#### [REQUIREMENT]
The records below are to be duplicated character for character.

#### [AVAILABLE DATA]

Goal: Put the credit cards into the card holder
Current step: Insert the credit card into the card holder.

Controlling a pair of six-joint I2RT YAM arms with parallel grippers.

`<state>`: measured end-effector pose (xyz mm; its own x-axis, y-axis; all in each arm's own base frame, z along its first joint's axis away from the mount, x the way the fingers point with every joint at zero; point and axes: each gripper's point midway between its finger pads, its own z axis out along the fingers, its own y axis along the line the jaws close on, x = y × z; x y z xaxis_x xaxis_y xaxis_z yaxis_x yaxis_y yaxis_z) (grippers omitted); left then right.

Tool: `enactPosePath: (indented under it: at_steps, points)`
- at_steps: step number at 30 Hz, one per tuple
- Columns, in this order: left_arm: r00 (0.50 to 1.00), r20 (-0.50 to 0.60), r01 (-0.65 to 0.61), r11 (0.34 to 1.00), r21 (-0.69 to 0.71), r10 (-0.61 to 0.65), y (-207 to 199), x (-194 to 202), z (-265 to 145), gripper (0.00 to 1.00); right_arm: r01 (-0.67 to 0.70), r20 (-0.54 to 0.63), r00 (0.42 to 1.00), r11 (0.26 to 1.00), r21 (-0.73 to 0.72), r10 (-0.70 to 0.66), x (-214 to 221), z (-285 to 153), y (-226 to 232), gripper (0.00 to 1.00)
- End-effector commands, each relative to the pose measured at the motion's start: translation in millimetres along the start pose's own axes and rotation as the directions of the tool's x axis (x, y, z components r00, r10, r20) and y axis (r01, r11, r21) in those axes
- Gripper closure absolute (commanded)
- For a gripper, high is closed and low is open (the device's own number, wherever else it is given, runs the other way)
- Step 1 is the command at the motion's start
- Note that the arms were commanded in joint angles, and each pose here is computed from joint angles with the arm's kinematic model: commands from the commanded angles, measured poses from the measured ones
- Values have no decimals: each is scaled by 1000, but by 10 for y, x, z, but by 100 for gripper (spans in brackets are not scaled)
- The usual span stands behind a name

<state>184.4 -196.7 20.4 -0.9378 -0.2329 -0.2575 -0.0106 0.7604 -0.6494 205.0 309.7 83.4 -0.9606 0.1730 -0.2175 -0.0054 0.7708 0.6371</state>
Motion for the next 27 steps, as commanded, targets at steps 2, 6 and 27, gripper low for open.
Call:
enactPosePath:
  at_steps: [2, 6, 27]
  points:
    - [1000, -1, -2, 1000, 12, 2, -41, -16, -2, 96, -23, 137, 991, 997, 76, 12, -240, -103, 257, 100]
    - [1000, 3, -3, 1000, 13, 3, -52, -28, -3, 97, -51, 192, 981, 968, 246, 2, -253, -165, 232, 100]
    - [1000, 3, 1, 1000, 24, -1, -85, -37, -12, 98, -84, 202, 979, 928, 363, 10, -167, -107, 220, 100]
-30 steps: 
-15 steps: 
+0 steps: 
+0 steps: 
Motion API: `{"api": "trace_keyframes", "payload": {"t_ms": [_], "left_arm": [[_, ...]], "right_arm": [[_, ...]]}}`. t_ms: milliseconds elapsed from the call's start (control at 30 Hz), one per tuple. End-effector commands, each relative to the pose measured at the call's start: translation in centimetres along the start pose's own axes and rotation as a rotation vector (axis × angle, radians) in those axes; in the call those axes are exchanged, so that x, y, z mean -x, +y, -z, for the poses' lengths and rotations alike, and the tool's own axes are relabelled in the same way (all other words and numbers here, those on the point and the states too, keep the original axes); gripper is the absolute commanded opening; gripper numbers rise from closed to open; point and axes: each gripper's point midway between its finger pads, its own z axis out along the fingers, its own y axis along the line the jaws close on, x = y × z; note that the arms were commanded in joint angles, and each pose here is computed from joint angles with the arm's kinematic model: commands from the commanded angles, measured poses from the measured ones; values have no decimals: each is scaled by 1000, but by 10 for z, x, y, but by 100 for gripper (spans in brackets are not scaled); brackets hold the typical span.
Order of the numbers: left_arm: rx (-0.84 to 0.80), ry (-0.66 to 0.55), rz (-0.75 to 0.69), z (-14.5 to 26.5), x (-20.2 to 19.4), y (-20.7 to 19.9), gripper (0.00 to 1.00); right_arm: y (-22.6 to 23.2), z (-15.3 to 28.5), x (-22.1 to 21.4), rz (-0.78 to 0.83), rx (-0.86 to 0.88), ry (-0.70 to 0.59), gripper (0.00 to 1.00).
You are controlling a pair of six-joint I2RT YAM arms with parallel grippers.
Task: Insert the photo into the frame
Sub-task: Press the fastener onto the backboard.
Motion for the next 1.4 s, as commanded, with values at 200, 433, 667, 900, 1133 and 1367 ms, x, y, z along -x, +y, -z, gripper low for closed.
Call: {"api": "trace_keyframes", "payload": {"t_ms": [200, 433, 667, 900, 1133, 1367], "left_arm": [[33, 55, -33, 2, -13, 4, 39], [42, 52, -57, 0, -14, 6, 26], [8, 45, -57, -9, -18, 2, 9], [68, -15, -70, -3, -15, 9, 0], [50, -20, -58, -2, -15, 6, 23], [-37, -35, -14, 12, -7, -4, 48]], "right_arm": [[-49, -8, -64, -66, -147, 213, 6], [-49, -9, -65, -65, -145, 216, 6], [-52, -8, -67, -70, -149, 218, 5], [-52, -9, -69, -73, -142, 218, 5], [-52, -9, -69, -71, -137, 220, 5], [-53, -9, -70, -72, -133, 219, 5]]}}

#### [SOLVED PROBLEM]
Goal: Put the credit cards into the card holder
Current step: Insert the credit card into the card holder.

Controlling a pair of six-joint I2RT YAM arms with parallel grippers.

`<state>`: measured end-effector pose (xyz mm; its own x-axis, y-axis; all in each arm's own base frame, z along its first joint's axis away from the mount, x the way the fingers point with every joint at zero; point and axes: each gripper's point midway between its finger pads, its own z axis out along the fingers, its own y axis along the line the jaws close on, x = y × z; x y z xaxis_x xaxis_y xaxis_z yaxis_x yaxis_y yaxis_z) (grippers omitted); left then right.

Tool: `enactPosePath: (indented under it: at_steps, points)`
- at_steps: step number at 30 Hz, one per tuple
- Columns, in this order: left_arm: r00 (0.50 to 1.00), r20 (-0.50 to 0.60), r01 (-0.65 to 0.61), r11 (0.34 to 1.00), r21 (-0.69 to 0.71), r10 (-0.61 to 0.65), y (-207 to 199), x (-194 to 202), z (-265 to 145), gripper (0.00 to 1.00); right_arm: r01 (-0.67 to 0.70), r20 (-0.54 to 0.63), r00 (0.42 to 1.00), r11 (0.26 to 1.00), r21 (-0.73 to 0.72), r10 (-0.70 to 0.66), x (-214 to 221), z (-285 to 153), y (-226 to 232), gripper (0.00 to 1.00)
- End-effector commands, each relative to the pose measured at the motion's start: translation in millimetres along the start pose's own axes and rotation as the directions of the tool's x axis (x, y, z components r00, r10, r20) and y axis (r01, r11, r21) in those axes
- Gripper closure absolute (commanded)
- For a gripper, high is closed and low is open (the device's own number, wherever else it is given, runs the other way)
- Step 1 is the command at the motion's start
- Note that the arms were commanded in joint angles, and each pose here is computed from joint angles with the arm's kinematic model: commands from the commanded angles, measured poses from the measured ones
- Values have no decimals: each is scaled by 1000, but by 10 for y, x, z, but by 100 for gripper (spans in brackets are not scaled)
- The usual span stands behind a name

<state>184.4 -196.7 20.4 -0.9378 -0.2329 -0.2575 -0.0106 0.7604 -0.6494 205.0 309.7 83.4 -0.9606 0.1730 -0.2175 -0.0054 0.7708 0.6371</state>
Motion for the next 27 steps, as commanded, targets at steps 2, 6 and 27, gripper low for open.
Call:
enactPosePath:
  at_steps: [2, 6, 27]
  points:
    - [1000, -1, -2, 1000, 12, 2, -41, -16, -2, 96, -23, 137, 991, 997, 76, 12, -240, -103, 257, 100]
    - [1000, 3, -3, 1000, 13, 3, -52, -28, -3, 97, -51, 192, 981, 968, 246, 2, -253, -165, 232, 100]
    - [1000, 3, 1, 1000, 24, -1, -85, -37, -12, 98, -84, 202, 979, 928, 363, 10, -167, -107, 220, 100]
-30 steps: 
-15 steps: 
+0 steps: 
+0 steps: 
Motion API: `{"api": "trace_keyframes", "payload": {"t_ms": [_], "left_arm": [[_, ...]], "right_arm": [[_, ...]]}}`. t_ms: milliseconds elapsed from the call's start (control at 30 Hz), one per tuple. End-effector commands, each relative to the pose measured at the call's start: translation in centimetres along the start pose's own axes and rotation as a rotation vector (axis × angle, radians) in those axes; in the call those axes are exchanged, so that x, y, z mean -x, +y, -z, for the poses' lengths and rotations alike, and the tool's own axes are relabelled in the same way (all other words and numbers here, those on the point and the states too, keep the original axes); gripper is the absolute commanded opening; gripper numbers rise from closed to open; point and axes: each gripper's point midway between its finger pads, its own z axis out along the fingers, its own y axis along the line the jaws close on, x = y × z; note that the arms were commanded in joint angles, and each pose here is computed from joint angles with the arm's kinematic model: commands from the commanded angles, measured poses from the measured ones; values have no decimals: each is scaled by 1000, but by 10 for z, x, y, but by 100 for gripper (spans in brackets are not scaled); brackets hold the typical span.
Order of the numbers: left_arm: rx (-0.84 to 0.80), ry (-0.66 to 0.55), rz (-0.75 to 0.69), z (-14.5 to 26.5), x (-20.2 to 19.4), y (-20.7 to 19.9), gripper (0.00 to 1.00); right_arm: y (-22.6 to 23.2), z (-15.3 to 28.5), x (-22.1 to 21.4), rz (-0.78 to 0.83), rx (-0.86 to 0.88), ry (-0.70 to 0.59), gripper (0.00 to 1.00).
You are controlling a pair of six-joint I2RT YAM arms with parallel grippers.
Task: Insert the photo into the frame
Sub-task: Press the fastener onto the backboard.
Motion for the next 1.4 s, as commanded, with values at 200, 433, 667, 900, 1133 and 1367 ms, x, y, z along -x, +y, -z, gripper low for closed.
Call: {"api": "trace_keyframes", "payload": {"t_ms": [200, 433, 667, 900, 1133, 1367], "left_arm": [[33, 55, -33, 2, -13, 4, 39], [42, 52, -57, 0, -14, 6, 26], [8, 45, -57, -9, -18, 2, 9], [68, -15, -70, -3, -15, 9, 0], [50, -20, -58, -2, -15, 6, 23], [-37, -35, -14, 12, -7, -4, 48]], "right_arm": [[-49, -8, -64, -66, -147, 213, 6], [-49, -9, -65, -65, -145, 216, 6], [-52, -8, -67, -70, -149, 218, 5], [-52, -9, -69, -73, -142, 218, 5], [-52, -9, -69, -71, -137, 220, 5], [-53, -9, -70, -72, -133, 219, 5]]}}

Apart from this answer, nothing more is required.